◆ Work item: Output the entire listing below exactly as it stands.

◆ Material provided:
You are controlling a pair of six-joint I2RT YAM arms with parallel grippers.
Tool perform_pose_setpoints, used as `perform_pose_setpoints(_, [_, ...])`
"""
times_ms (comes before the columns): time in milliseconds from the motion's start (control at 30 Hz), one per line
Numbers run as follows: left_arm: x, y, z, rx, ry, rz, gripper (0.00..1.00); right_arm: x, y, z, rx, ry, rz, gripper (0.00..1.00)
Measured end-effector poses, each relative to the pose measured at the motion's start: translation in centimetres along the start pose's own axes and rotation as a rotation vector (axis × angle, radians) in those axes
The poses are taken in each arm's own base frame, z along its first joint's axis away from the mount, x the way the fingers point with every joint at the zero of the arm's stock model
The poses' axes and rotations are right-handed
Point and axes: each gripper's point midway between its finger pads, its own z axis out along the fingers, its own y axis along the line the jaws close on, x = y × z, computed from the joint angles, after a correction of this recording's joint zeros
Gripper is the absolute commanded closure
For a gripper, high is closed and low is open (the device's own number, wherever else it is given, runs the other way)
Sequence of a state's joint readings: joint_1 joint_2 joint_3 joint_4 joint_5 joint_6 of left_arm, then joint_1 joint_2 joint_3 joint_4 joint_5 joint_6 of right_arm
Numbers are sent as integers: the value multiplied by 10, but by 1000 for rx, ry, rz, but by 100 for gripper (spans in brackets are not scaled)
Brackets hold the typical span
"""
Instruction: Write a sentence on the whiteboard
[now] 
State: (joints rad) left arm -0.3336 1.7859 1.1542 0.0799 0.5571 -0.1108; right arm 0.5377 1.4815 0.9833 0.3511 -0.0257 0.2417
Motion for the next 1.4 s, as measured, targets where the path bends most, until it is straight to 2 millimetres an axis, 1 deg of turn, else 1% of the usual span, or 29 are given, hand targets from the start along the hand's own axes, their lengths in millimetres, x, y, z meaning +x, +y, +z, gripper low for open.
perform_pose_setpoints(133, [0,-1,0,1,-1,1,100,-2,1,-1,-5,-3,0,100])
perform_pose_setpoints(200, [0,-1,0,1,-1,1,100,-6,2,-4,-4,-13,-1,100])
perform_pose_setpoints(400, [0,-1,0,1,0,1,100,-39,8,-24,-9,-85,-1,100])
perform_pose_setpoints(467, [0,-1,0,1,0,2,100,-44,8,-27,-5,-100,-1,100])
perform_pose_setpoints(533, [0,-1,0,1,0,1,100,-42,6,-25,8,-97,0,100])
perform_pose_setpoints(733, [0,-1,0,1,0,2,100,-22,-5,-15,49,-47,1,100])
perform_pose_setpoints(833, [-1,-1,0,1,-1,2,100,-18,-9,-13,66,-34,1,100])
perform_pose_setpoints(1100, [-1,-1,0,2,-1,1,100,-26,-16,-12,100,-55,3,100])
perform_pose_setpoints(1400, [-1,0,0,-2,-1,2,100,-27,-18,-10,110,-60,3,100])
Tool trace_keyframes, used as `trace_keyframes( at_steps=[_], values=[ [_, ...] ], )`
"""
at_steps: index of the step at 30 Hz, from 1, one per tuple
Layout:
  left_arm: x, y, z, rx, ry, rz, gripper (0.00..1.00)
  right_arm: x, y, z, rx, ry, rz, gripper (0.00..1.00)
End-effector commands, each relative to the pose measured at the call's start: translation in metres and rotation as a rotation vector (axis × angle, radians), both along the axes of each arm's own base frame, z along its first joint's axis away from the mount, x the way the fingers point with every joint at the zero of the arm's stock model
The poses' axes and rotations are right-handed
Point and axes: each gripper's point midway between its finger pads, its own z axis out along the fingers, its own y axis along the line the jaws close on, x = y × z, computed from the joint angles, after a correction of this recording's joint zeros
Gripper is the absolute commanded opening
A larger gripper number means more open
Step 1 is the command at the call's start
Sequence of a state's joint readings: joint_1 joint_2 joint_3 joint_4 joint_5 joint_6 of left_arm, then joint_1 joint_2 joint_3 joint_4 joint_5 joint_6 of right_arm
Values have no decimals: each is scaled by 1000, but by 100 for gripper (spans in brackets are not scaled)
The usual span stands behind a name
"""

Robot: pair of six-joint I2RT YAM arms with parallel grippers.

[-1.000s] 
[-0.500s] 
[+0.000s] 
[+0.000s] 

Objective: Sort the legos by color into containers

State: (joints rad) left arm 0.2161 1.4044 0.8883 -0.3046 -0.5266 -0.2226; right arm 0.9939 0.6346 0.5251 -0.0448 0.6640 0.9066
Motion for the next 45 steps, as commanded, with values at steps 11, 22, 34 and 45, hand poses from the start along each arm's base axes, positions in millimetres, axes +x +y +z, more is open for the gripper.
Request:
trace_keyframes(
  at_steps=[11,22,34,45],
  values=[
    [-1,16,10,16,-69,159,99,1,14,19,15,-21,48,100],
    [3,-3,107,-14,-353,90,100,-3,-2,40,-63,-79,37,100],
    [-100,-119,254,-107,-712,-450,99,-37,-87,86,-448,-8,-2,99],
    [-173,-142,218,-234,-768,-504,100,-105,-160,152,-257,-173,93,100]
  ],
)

◆ Answer area:
You are controlling a pair of six-joint I2RT YAM arms with parallel grippers.
Tool perform_pose_setpoints, used as `perform_pose_setpoints(_, [_, ...])`
"""
times_ms (comes before the columns): time in milliseconds from the motion's start (control at 30 Hz), one per line
Numbers run as follows: left_arm: x, y, z, rx, ry, rz, gripper (0.00..1.00); right_arm: x, y, z, rx, ry, rz, gripper (0.00..1.00)
Measured end-effector poses, each relative to the pose measured at the motion's start: translation in centimetres along the start pose's own axes and rotation as a rotation vector (axis × angle, radians) in those axes
The poses are taken in each arm's own base frame, z along its first joint's axis away from the mount, x the way the fingers point with every joint at the zero of the arm's stock model
The poses' axes and rotations are right-handed
Point and axes: each gripper's point midway between its finger pads, its own z axis out along the fingers, its own y axis along the line the jaws close on, x = y × z, computed from the joint angles, after a correction of this recording's joint zeros
Gripper is the absolute commanded closure
For a gripper, high is closed and low is open (the device's own number, wherever else it is given, runs the other way)
Sequence of a state's joint readings: joint_1 joint_2 joint_3 joint_4 joint_5 joint_6 of left_arm, then joint_1 joint_2 joint_3 joint_4 joint_5 joint_6 of right_arm
Numbers are sent as integers: the value multiplied by 10, but by 1000 for rx, ry, rz, but by 100 for gripper (spans in brackets are not scaled)
Brackets hold the typical span
"""
Instruction: Write a sentence on the whiteboard
[now] 
State: (joints rad) left arm -0.3336 1.7859 1.1542 0.0799 0.5571 -0.1108; right arm 0.5377 1.4815 0.9833 0.3511 -0.0257 0.2417
Motion for the next 1.4 s, as measured, targets where the path bends most, until it is straight to 2 millimetres an axis, 1 deg of turn, else 1% of the usual span, or 29 are given, hand targets from the start along the hand's own axes, their lengths in millimetres, x, y, z meaning +x, +y, +z, gripper low for open.
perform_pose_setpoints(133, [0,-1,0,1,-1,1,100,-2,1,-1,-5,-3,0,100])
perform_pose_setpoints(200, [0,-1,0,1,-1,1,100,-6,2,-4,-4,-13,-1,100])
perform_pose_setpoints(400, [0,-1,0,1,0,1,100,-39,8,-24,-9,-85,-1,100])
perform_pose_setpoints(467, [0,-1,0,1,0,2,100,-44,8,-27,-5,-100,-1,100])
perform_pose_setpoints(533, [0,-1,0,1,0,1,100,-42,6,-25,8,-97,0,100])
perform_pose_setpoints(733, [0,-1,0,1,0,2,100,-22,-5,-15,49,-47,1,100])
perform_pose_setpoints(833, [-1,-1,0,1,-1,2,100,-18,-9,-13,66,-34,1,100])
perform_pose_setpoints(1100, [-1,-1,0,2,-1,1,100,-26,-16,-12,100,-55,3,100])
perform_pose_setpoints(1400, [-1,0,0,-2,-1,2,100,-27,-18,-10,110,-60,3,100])
Tool trace_keyframes, used as `trace_keyframes( at_steps=[_], values=[ [_, ...] ], )`
"""
at_steps: index of the step at 30 Hz, from 1, one per tuple
Layout:
  left_arm: x, y, z, rx, ry, rz, gripper (0.00..1.00)
  right_arm: x, y, z, rx, ry, rz, gripper (0.00..1.00)
End-effector commands, each relative to the pose measured at the call's start: translation in metres and rotation as a rotation vector (axis × angle, radians), both along the axes of each arm's own base frame, z along its first joint's axis away from the mount, x the way the fingers point with every joint at the zero of the arm's stock model
The poses' axes and rotations are right-handed
Point and axes: each gripper's point midway between its finger pads, its own z axis out along the fingers, its own y axis along the line the jaws close on, x = y × z, computed from the joint angles, after a correction of this recording's joint zeros
Gripper is the absolute commanded opening
A larger gripper number means more open
Step 1 is the command at the call's start
Sequence of a state's joint readings: joint_1 joint_2 joint_3 joint_4 joint_5 joint_6 of left_arm, then joint_1 joint_2 joint_3 joint_4 joint_5 joint_6 of right_arm
Values have no decimals: each is scaled by 1000, but by 100 for gripper (spans in brackets are not scaled)
The usual span stands behind a name
"""

Robot: pair of six-joint I2RT YAM arms with parallel grippers.

[-1.000s] 
[-0.500s] 
[+0.000s] 
[+0.000s] 

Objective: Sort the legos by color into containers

State: (joints rad) left arm 0.2161 1.4044 0.8883 -0.3046 -0.5266 -0.2226; right arm 0.9939 0.6346 0.5251 -0.0448 0.6640 0.9066
Motion for the next 45 steps, as commanded, with values at steps 11, 22, 34 and 45, hand poses from the start along each arm's base axes, positions in millimetres, axes +x +y +z, more is open for the gripper.
Request:
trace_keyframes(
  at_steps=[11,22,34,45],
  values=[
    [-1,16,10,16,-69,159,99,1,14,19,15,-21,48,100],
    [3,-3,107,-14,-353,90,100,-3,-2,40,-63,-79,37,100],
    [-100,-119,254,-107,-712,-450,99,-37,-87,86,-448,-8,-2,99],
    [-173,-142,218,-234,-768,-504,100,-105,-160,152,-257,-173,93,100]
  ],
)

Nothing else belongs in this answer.